Immagine del redattore: Elisabetta CrisponiElisabetta Crisponi

di ELISABETTA CRISPONI


Virus: In microbiologia, particella infettiva di dimensioni submicroscopiche che parassita cellule eucariotiche animali e vegetali, costituita essenzialmente da proteine e acidi nucleici (DNA o RNA); la forma infettante (virione) presenta un capside con simmetria icosaedrica o elicoidale,che circonda l'acido nucleico centrale


No cari lettori, Gulliver non si è trasformato, come tanti hanno fatto, in uno pseudoscienziato durante la quarantena. Ma ha deciso, nel tempo del COVID-19, di interrogarsi su un altro virus che qualche tempo fa fu ugualmente protagonista della scena mediatica: Ebola. Per affrontare un nuovo viaggio in Africa, con noi ci sarà Massimo Alberizzi, laureato in chimica, giornalista esperto, che ha viaggiato per tutta l’Africa coprendo guerre, carestie e perfino lo tsunami in Somalia. Attualmente è direttore del quotidiano online Africa ExPress (www.africa-express.info). Ma non solo. Tutte le citazioni esterne all'intervista sono tratte dal libro Zona Rossa, scritto dai medici Roberto Satolli, Gino Strada e Fabrizio Pulvirenti.

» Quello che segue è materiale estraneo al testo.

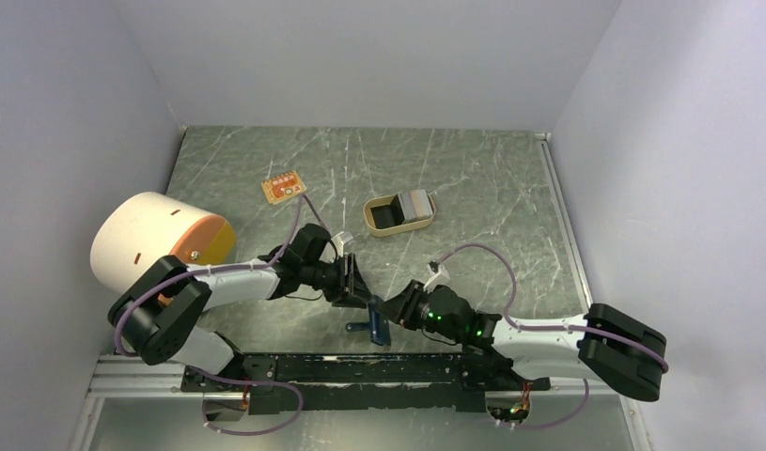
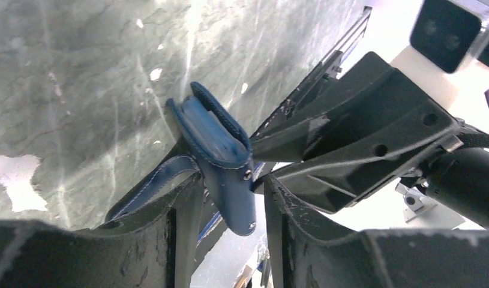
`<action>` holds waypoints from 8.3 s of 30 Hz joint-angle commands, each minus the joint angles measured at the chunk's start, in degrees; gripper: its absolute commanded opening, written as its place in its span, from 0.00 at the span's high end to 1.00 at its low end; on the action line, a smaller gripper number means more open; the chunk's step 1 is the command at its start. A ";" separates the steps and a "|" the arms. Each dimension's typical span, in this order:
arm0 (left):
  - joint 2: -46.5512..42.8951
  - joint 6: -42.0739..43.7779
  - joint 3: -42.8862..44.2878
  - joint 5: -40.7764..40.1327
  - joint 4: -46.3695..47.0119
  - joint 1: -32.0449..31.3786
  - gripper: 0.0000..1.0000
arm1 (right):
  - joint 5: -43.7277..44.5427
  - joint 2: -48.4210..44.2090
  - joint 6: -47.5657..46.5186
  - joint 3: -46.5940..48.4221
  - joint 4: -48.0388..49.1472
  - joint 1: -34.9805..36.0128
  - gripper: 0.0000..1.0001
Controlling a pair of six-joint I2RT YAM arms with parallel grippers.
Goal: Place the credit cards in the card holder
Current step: Turn over the card holder at the center of the board, then close the card holder at the center of the board.
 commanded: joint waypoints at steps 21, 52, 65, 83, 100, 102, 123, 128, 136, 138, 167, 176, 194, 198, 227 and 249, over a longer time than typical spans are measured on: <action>5.58 3.96 7.20 -5.07 -8.35 -2.46 0.77 | -0.23 -1.94 -6.29 4.53 -9.28 0.35 0.59; 4.82 8.89 3.06 -12.38 -12.01 4.61 0.69 | 13.32 -21.24 -5.94 13.22 -42.60 0.00 0.49; -4.89 9.89 2.66 -15.87 -19.17 1.36 0.54 | 2.73 -5.56 -3.33 13.89 -31.81 0.53 0.68; -1.99 9.53 -2.12 -16.11 -13.53 -1.25 0.58 | 11.40 0.81 -0.42 19.49 -41.09 5.43 1.00; 0.81 3.74 -5.49 -8.68 1.43 -1.91 0.62 | 8.89 0.78 -22.83 19.18 -33.26 5.43 1.00; 0.82 3.37 -5.90 -8.48 2.32 -1.93 0.62 | 7.21 1.06 -24.53 18.29 -31.73 5.05 1.00; -0.02 1.36 -5.56 -6.42 3.28 -3.32 0.59 | 13.49 4.10 -5.18 30.07 -59.18 3.80 0.65; 0.35 1.40 -5.93 -6.41 3.90 -3.39 0.60 | 15.08 7.09 -6.54 31.16 -59.65 3.82 0.72; -0.08 1.71 -6.00 -6.99 3.55 -3.41 0.60 | 15.24 8.33 -8.30 30.33 -56.54 3.80 0.81; 0.20 1.72 -5.77 -6.97 3.47 -3.40 0.60 | 15.63 8.76 -8.58 30.71 -56.88 3.81 0.88; 2.77 2.22 -5.75 -7.00 4.68 -3.59 0.60 | 3.85 10.02 -15.83 25.64 -40.21 3.82 1.00; 3.68 2.62 -5.13 -7.10 4.27 -3.61 0.62 | 3.22 11.73 -16.15 26.31 -41.33 3.92 1.00; 4.23 2.44 -5.77 -7.88 4.66 -3.61 0.63 | 2.80 14.94 -17.09 28.28 -43.78 5.25 1.00; 4.95 2.64 -5.69 -7.86 4.84 -3.60 0.63 | 4.17 15.49 -17.82 30.13 -47.24 5.72 1.00; 6.10 1.09 -6.60 -7.32 7.66 -3.58 0.64 | 6.55 20.72 -19.74 38.29 -57.32 8.03 1.00; 6.26 1.27 -6.52 -7.59 7.15 -3.62 0.64 | 5.32 21.03 -20.77 40.29 -59.44 8.56 1.00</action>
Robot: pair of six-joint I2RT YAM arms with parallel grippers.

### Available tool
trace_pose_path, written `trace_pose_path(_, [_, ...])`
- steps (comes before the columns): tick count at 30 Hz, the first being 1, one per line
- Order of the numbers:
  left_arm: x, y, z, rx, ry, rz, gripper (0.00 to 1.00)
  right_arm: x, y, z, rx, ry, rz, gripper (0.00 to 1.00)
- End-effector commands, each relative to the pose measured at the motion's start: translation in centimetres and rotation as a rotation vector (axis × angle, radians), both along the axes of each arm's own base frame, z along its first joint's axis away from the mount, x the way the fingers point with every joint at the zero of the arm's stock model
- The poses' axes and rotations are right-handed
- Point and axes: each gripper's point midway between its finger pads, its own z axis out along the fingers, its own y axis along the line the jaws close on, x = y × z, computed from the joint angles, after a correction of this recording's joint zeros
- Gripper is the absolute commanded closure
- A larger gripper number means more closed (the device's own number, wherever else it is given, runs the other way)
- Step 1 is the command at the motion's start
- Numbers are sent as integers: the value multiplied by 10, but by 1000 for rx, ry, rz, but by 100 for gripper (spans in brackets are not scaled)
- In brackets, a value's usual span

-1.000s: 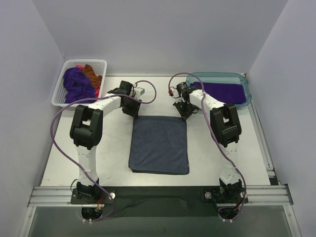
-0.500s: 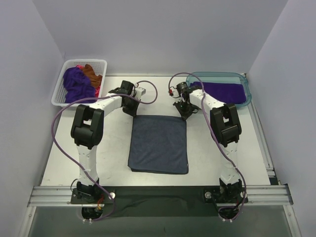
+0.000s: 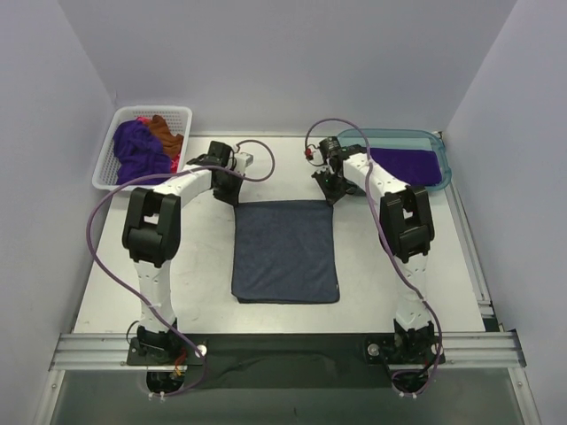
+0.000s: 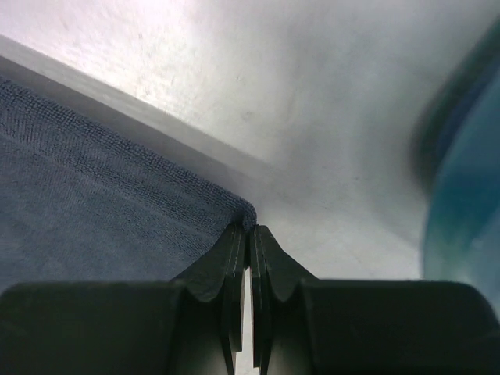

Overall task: Fold and stack the towels
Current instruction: Fold the towel

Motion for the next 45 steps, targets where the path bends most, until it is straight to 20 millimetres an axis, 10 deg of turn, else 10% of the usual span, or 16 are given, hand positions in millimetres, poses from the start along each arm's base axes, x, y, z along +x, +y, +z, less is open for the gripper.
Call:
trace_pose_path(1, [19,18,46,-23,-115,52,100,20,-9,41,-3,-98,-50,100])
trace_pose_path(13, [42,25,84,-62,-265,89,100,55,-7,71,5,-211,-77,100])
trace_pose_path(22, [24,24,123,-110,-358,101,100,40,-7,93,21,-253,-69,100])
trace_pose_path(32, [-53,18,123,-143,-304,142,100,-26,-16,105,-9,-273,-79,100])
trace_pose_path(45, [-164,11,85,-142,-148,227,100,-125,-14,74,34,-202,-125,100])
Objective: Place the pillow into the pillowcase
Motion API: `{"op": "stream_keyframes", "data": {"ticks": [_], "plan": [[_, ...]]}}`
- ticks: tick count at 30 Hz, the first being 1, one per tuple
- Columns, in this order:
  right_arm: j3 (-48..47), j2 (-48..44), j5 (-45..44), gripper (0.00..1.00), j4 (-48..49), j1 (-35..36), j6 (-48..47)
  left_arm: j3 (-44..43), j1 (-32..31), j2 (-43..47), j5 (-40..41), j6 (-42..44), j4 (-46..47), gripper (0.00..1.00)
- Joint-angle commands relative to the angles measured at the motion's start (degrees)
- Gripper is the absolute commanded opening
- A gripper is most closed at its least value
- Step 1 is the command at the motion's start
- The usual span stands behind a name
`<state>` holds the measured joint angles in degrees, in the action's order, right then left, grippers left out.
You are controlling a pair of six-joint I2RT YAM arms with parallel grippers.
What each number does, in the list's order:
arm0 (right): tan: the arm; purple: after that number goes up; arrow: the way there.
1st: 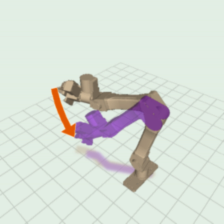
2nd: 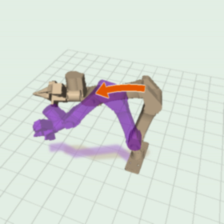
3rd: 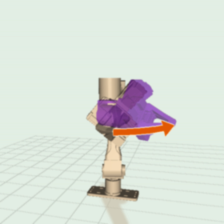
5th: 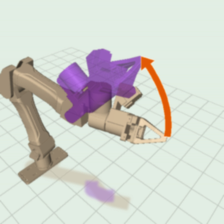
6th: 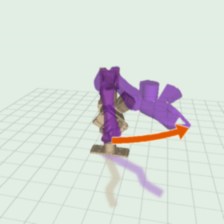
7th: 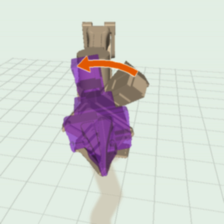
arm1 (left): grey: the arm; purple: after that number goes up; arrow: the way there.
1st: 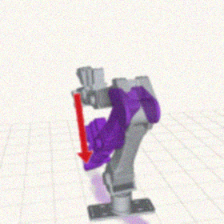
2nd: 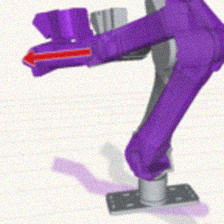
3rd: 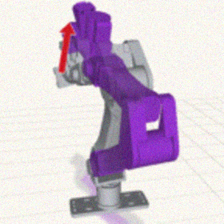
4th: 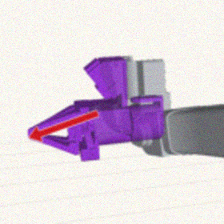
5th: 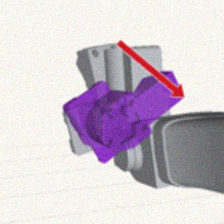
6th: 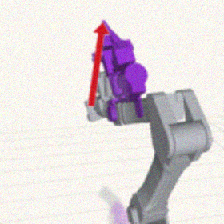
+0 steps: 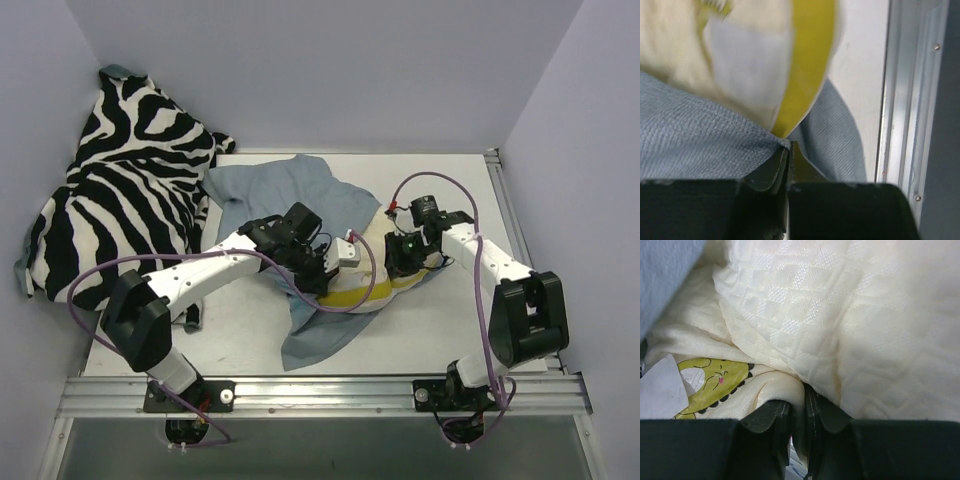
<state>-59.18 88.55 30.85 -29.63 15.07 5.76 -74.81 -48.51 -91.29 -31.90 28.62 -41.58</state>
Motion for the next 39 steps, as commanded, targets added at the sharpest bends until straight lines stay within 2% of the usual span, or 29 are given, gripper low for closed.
{"op": "stream_keyframes", "data": {"ticks": [1,2,3,4,5,6,7,9,12,15,19,26,29,30,32,33,34,36,38,39], "plan": [[1.79,-3.39,-0.44,0.0,0.38,-1.27,-2.31,2.46,2.02,1.54,-1.78,-4.36,1.58,0.1],[1.18,-3.47,0.17,0.07,-1.64,-1.27,-5.29,3.08,1.93,2.77,-1.76,-4.36,2.46,0.19],[-0.83,-3.21,1.39,0.26,-4.27,-1.36,-8.19,3.7,1.93,3.39,-2.37,-4.54,2.47,0.32],[-1.81,-3.56,2.54,0.37,-9.61,-2.32,-9.61,3.88,1.93,5.57,-2.73,-4.8,2.3,0.5],[-2.43,-4.17,3.94,0.51,-11.66,-3.54,-11.02,3.96,2.19,6.98,-2.47,-4.98,2.3,0.57],[-2.87,-5.14,5.35,0.7,-13.25,-5.04,-11.82,3.79,2.63,8.48,-1.77,-5.24,2.56,0.62],[-3.31,-7.32,8.32,0.77,-15.35,-8.44,-11.74,3.09,3.07,11.1,0.15,-7.07,4.04,0.71],[-3.92,-9.27,10.97,0.84,-16.77,-11.63,-9.73,1.51,5.09,12.36,3.06,-11.45,6.15,0.75],[-3.93,-11.12,13.79,0.84,-15.38,-18.04,-4.56,-2.79,5.53,10.0,12.37,-15.95,10.63,0.77],[-0.6,-10.95,13.98,0.8,-9.33,-22.0,5.56,-8.06,4.75,2.54,20.98,-16.93,13.98,0.79],[4.06,-6.48,11.69,0.79,-0.55,-22.89,14.6,-18.07,4.22,-12.2,25.4,-18.25,14.86,0.8],[7.67,0.3,7.99,0.75,9.84,-23.07,21.39,-33.99,3.69,-28.23,28.65,-21.85,17.5,0.79],[8.81,1.62,9.93,0.66,11.34,-22.81,22.37,-39.53,3.25,-33.95,29.79,-21.77,17.94,0.79],[8.99,1.8,10.1,0.59,11.35,-22.89,22.19,-40.5,3.25,-35.26,29.88,-21.77,17.94,0.79],[9.61,1.89,10.46,0.52,11.34,-22.98,21.75,-43.31,3.25,-38.61,31.1,-21.68,18.03,0.79],[9.69,2.06,10.54,0.43,11.26,-23.07,21.58,-43.93,3.42,-39.66,31.46,-21.77,18.03,0.79],[9.96,2.24,10.98,0.38,11.17,-23.07,21.05,-44.72,3.34,-41.41,31.46,-21.77,18.12,0.79],[10.22,2.32,10.99,0.26,10.73,-23.07,20.43,-46.48,3.42,-42.74,34.62,-21.33,18.12,0.73],[10.48,2.15,10.55,0.22,10.03,-23.07,19.47,-47.62,3.51,-44.15,35.59,-21.06,18.38,0.67],[10.57,2.06,10.37,0.18,9.68,-22.89,19.2,-47.97,3.77,-44.33,35.24,-20.72,18.47,0.57]]}}
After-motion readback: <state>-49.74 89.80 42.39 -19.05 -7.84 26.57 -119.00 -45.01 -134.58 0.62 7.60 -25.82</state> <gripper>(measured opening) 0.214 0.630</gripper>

Massimo, quando hai avuto a che fare con l’Ebola? «La prima volta nel 1995, a Kikwit, in Congo. La seconda volta a Gulu, in Uganda, nel 2000». Eri inviato del Corriere della Sera. «Esatto. Nel ‘95 venni mandato in Congo dall'Italia. L’Ebola aveva colpito un ospedale gestito da suore italiane, quindi aveva avuto risonanza mediatica da noi. La seconda volta invece, mi trovavo in Kenya e venni inviato in Uganda per coprire l’emergenza». Che differenze ci sono state tra le due esperienze? «Nel ‘95 non si sapeva cosa fosse l’Ebola. Rimasi sei giorni, parlai con le suore superstiti, senza misure di sicurezza, nemmeno la mascherina o i guanti. Entravo nelle camerate con gli ammalati senza protezione».


"L’epidemia di Ebola del 2014 non è un episodio qualsiasi nell'avvicendarsi delle malattie e delle pestilenze che da sempre affliggono l’umanità. Nel bene e nel male è una svolta per la medicina, per l’Africa, per il mondo intero con tutte le sue complesse interconnessioni. La sfida è stata lanciata dal virus, che è uscito dalla foresta, ha aggredito un bambino di due anni che giocava sotto un albero infestato di pipistrelli, e da lì è dilagato, fino a conquistare un’intera regione del continente africano e a tenere in scacco e gettare nel panico per mesi il mondo intero".

E nel 2000? «C’è stata subito la reazione della comunità internazionale e dei centri per la prevenzione e il controllo delle malattie (Centers for Disease Control and Prevention, abbreviati in CDC).Come si vede nelle foto, io e il fotografo Giapponese Tomoaki Nakano, non avevamo protezioni. Tutto si è svolto al Lacor Hospital, ospedale di un’organizzazione italiana gestita da Piero Corti. Io dormivo in stanza con un medico che poi contrasse l’Ebola e morì. Il suo nome era Matthew Lukwiya, poi conosciuto in tutto il mondo per il suo impegno nel curare i malati. Il personale sanitario era ben bardato, ma non aveva gli scafandri».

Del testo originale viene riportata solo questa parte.